夢枕にも現れつつ…5時過ぎに起床し、6時ちょい過ぎには会場の京都・都メッセに着きました。
警備員室の横を通り、会場の前に行ってみると、なんとお一人さん先にいらっしゃってました。
お話を聞くと5時半にはいらっしゃっていたそうで、重要無形文化財保持者の宮平初子さんの訪問着が欲しいとの事・・・。
実は私も今回の一番狙いが、宮平初子さんでしたので「どうしよう。走って勝負に行けば勝てる自身もあるけど、私より早起きして並ばれているのなら他の狙いに変えた方がいいのかな。」って次第に思うようになりました。

担当者の方と「何処にどの着物があり、どこの先さんが何を狙いにくるか?」という戦術をねっていましたが、いろんな相手さんは「いばらきさんは何狙いですか?」(走るのが速く狙ったものは必ず取りに行くので)が私の知りえぬ所で会話が飛び交っていたそうです。
なんか自分でもびっくり。でも反対の立場から考えたら納得…です。
初子さんの訪問着をあきらめたなら、やっぱり宮平初子さんの帯狙いです。会場が広いのでまず、一番遠い正面に全速力で走り、帯をゲット、そして菊池さんを始めとした全国で超品薄の商品を、ほぼ満足いく形で仕入れることができました。


戦いわずか15分ほどでしょうか。
ひと段落つくと、担当の山代知明さんは息をきらして、汗をぬぐっていらっしゃいました。
その後も展示会場にいて、じっくりと染織家の作品を拝見しましたが・・・、
毎年の事ですが、なんとも言えない気持ちにさせられます。
それは、作り手(染織家)は、数ヶ月いや構成から作品仕上げまでには数年を要するものもありますが、そんな我が子を育てるようにして創られた思いのこもった作品を、わずか数秒で判断して仕入れしていいものかと思う気持ちです。
私にはどうすることも出来ませんが、ほんと作り手さんの思いを考えると胸がいたくなります・・・。

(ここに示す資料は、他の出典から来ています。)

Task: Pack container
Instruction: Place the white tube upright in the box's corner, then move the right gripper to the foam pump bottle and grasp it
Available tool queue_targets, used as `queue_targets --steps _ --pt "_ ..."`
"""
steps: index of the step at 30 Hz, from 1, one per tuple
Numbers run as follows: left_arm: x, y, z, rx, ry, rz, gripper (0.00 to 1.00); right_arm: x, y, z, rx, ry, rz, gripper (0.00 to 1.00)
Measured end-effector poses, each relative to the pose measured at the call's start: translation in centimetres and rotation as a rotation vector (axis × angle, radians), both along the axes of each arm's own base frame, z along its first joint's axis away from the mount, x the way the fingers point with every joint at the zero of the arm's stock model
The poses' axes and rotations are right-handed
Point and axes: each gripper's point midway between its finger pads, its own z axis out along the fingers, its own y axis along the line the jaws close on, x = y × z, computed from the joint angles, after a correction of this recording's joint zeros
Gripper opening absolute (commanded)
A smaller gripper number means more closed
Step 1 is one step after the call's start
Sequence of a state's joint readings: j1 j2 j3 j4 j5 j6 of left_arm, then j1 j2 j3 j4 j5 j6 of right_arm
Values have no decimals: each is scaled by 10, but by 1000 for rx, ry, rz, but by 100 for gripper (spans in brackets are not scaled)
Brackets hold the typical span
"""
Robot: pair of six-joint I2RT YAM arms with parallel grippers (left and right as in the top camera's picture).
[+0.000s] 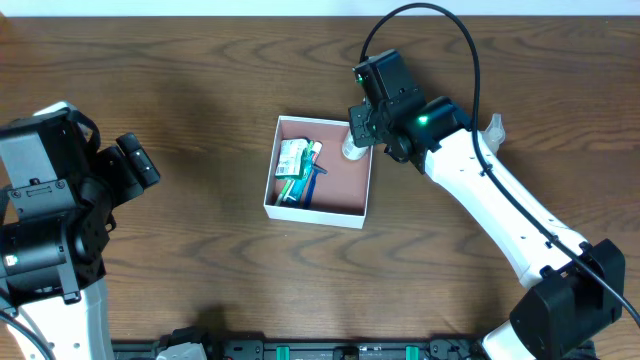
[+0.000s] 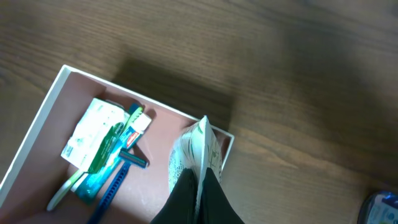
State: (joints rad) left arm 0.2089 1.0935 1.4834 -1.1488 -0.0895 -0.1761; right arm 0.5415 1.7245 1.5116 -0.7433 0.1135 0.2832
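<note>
A white box with a pink floor (image 1: 337, 175) (image 2: 50, 115) sits mid-table. In its left half lie a white-green packet (image 1: 291, 156) (image 2: 87, 129), a toothbrush (image 2: 109, 149) and a blue razor (image 2: 112, 183). My right gripper (image 1: 357, 138) (image 2: 198, 186) is shut on a white printed sachet (image 1: 355, 146) (image 2: 194, 152), held over the box's far right corner. My left gripper (image 1: 135, 160) rests at the table's left, far from the box; whether it is open or shut cannot be told.
A clear plastic bottle (image 1: 492, 127) (image 2: 382, 208) lies on the wood right of the box, partly behind my right arm. Dark wooden table (image 1: 200, 280) surrounds the box. The left arm's base stands at the left edge.
My right gripper, still shut on the sachet, has moved left from beside the box to over the box's far right corner. The left arm has not moved.
My right gripper was open over the box, which held the packet, toothbrush and razor. Then it was to the right of the box, around the sachet next to the bottle. Then it held the sachet off the table, and now over the box's corner.
</note>
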Motion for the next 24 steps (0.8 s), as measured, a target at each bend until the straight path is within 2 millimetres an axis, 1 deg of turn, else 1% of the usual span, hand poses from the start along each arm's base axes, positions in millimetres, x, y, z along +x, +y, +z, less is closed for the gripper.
queue_targets --steps 1,3,4,5,6,9,12,14,15,17,19,20,22,23,24 --pt "0 0 0 0 0 0 98 0 0 0 -2 0 3 11" --pt "0 0 0 0 0 0 98 0 0 0 -4 -2 7 52" --pt "0 0 0 0 0 0 98 1 0 0 -6 -5 11 67" --pt "0 0 0 0 0 0 98 1 0 0 -8 -7 14 88" --pt "0 0 0 0 0 0 98 1 0 0 -8 -6 15 99" --pt "0 0 0 0 0 0 98 0 0 1 -14 -7 21 99" --pt "0 0 0 0 0 0 98 -1 -1 8 -6 -21 23 99" --pt "0 0 0 0 0 0 98 -5 -3 25 13 -53 23 99" --pt "0 0 0 0 0 0 98 -8 -6 38 26 -77 21 99" --pt "0 0 0 0 0 0 98 -17 -14 71 64 -143 15 99" --pt "0 0 0 0 0 0 98 -29 -28 106 100 -209 -1 99" --pt "0 0 0 0 0 0 98 -36 -40 123 116 -240 -18 99" --pt "0 0 0 0 0 0 98 -46 -67 145 128 -276 -67 99" --pt "0 0 0 0 0 0 98 -49 -83 152 128 -285 -104 99" --pt "0 0 0 0 0 0 98 -51 -99 154 121 -282 -142 99"
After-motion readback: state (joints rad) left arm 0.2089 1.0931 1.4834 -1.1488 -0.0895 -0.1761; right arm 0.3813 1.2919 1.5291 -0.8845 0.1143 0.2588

私も実際に織っているのではないので、作り手の思いにはかないませんが、一人でも多くの方々に、その作り手の思いを伝え、その価値観を少しでも共有出来ればと思います。
なんか横道にそれてきたような気がしますが、頑張っていきますので今後ともよろしくお願い申し上げます。
長い文章になりましたが、お付き合い頂き誠にありがとうございました。